Mercury (Hg2+) compounds including methylmercury (MeHg) induce neurodegeneration, oxidative stress, alterations in gene expression and declines in immune function, processes that are often associated with the aging process in aquatic animals and humans (Lushchak, 2011; Cambier et al., 2010; Houston, 2007; Monnet-Tschudi et al., 2006; Berntssen et al., 2003; Schmechel et al., 2006). Several studies have demonstrated that adult exposures to Hg2+ compounds induce alterations in learning and memory in humans (Hilt et al., 2009; Yokoo et al., 2003; Smith et al., 1983). However, there are no data in which there is a direct comparison on the effects of short-term, adult MeHg exposures vs. behavioral outcomes influenced by the normal aging process in any vertebrate species, especially as it relates to learning and memory. Therefore, due to its continued presence in fish- and seafood-based diets, it is important to investigate the potential role of MeHg, the organic and most common environmental form of Hg, plays in age-related behavioral effects.

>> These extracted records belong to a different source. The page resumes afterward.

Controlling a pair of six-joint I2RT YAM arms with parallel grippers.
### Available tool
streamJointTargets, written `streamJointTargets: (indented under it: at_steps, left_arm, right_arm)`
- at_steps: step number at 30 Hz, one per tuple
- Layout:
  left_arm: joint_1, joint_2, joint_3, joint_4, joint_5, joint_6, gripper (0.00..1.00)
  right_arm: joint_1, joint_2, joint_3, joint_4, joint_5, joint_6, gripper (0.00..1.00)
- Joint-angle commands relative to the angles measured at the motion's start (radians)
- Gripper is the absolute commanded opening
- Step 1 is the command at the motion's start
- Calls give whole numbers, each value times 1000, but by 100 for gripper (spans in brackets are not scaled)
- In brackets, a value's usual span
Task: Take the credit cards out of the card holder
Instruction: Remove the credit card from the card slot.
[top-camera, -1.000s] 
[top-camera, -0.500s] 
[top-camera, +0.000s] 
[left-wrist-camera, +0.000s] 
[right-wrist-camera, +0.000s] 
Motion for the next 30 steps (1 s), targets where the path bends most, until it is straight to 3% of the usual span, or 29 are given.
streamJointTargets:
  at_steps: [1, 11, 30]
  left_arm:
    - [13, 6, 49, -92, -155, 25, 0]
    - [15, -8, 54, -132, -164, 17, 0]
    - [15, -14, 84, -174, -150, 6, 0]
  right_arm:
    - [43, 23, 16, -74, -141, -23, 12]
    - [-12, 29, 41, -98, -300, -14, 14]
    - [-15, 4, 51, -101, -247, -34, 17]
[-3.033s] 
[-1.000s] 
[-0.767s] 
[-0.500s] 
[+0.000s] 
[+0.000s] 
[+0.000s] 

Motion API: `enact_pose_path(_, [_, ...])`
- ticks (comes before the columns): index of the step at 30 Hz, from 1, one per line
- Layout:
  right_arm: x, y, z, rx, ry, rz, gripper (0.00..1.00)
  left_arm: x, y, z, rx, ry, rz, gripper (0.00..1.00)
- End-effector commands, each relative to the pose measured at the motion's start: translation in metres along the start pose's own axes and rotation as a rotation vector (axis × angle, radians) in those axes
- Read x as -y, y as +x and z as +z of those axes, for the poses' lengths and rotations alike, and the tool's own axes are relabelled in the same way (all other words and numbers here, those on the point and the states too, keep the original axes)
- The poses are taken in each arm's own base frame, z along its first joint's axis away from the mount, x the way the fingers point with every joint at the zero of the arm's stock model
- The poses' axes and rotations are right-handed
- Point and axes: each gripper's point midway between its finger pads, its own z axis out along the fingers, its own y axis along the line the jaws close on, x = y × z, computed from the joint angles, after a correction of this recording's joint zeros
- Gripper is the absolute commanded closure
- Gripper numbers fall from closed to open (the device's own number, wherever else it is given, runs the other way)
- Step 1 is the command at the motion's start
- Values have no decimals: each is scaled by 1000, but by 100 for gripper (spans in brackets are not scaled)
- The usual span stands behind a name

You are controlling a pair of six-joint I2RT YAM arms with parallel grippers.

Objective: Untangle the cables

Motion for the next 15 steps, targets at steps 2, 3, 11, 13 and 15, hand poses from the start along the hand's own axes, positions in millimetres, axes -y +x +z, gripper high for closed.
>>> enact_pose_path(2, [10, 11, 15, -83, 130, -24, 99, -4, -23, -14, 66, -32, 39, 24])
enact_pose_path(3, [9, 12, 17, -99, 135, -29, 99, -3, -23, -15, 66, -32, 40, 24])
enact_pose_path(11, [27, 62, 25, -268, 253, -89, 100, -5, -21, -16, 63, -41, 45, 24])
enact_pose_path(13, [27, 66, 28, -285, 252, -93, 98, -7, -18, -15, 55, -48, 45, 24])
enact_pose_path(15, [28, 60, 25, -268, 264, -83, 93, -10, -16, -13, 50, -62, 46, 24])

Zebrafish (Danio rerio) have become a widely used vertebrate model system for examining learning and memory (Gómez-Laplaza and Gerlai, 2010; Sison and Gerlai, 2010; Xu et al., 2007; Salas et al., 2006; Williams et al., 2002; Xu and Goetz, 2012). The regions in the teleost brain responsible for directing those behaviors have been shown to be the dorsolateral telencephalon, critical for spatial learning (Salas et al., 1996; Dodson, 1988), and dorsomedial telencephalon, critical for avoidance learning (Portavella and Vargas, 2005; Xu et al., 2003, 2009). Therefore, zebrafish were used to study the following question: are older adult fish more vulnerable to waterborne MeHg exposure than younger adult fish? Since zebrafish live to approximately 2 years of age in the wild (Spence et al., 2008), the present study examined the effect of short-term MeHg exposure on two adult age classes, 1- and 2-year-olds to coincide with fish in relatively peak vs. declining health conditions (Kanuga et al., 2011). Since life-time accumulation of environmental toxicants can be a confounder in age-related effects, as well as a result of the aging process (Bunton et al., 1987), this study used adult exposures only on test subjects who had previously been raised in a MeHg-free environment. Our previous work with zebrafish showed that embryonic exposure to MeHg induced learning deficits when tested at 4–8 months of age in a spatial alternation task that involves the dorsolateral telencephalon (Smith et al., 2010), and an active avoidance task that involves the dorsomedial telencephalon (Xu et al., 2012). To extend those investigations, the present study investigated the neurobehavioral effects of late- vs. early-stage adult zebrafish exposures to MeHg using active avoidance conditioning as the behavioral paradigm.

2. Material and methods

2.1. Breeding and egg collection

Adult zebrafish (Ekkwill Waterlife Resources, Gibsonton, FL) were acclimated for several weeks prior to the initiation of experiments. Fish were maintained at 26–28 °C on a 14-h light and 10-h dark cycle in a flow-through buffered, dechlorinated water system at the Aquatic Animal Facility of the University of Wisconsin-Milwaukee Children’s Environmental Health Sciences Center. All experimental procedures were approved by the University of Wisconsin-Milwaukee Animal Care and Use Committee. Zebrafish were bred in 2-L plastic aquaria with a 1/8 in. nylon mesh false bottom to protect fertilized eggs from being consumed by the adults. Eggs were collected ≤2 h post fertilization and placed into glass culture dishes (100 mm diameter × 50 mm depth) in E2 medium (each liter contains 0.875 g NaCl, 0.038 g KCl, 0.120 g MgSO4, 0.021 g KH2PO4, and 0.006 g Na2HPO4) with 0.0 μM MeHg. Fry were fed vinegar eels twice each day until large enough to consume Artemia nauplii. Juveniles and adults were fed Aquarian flake food (Aquarium Pharmaceuticals, Inc., Chalfont, PA) in the morning and Artemia nauplii in the afternoon.

2.2. Exposure regimen

Methylmercury (MeHg; >98% purity) was obtained from ICN Biomedicals (Aurora, OH) and dissolved in 0.15% ethanol (EtOH). Fish were raised in MeHg-free and dechlorinated water for 12 or 24 months at which time they were exposed to a daily pulse of 0.0, 0.01, 0.03, 0.10, or 0.30 μM MeHg or the vehicle 0.15% EtOH for 2 weeks. Each exposure group was visibly healthy (no aberrant swimming styles, normal eating patterns, normal respiration activity as monitored by gill opercular movements, no visible surface fungal growth, etc.) at the start of the exposure.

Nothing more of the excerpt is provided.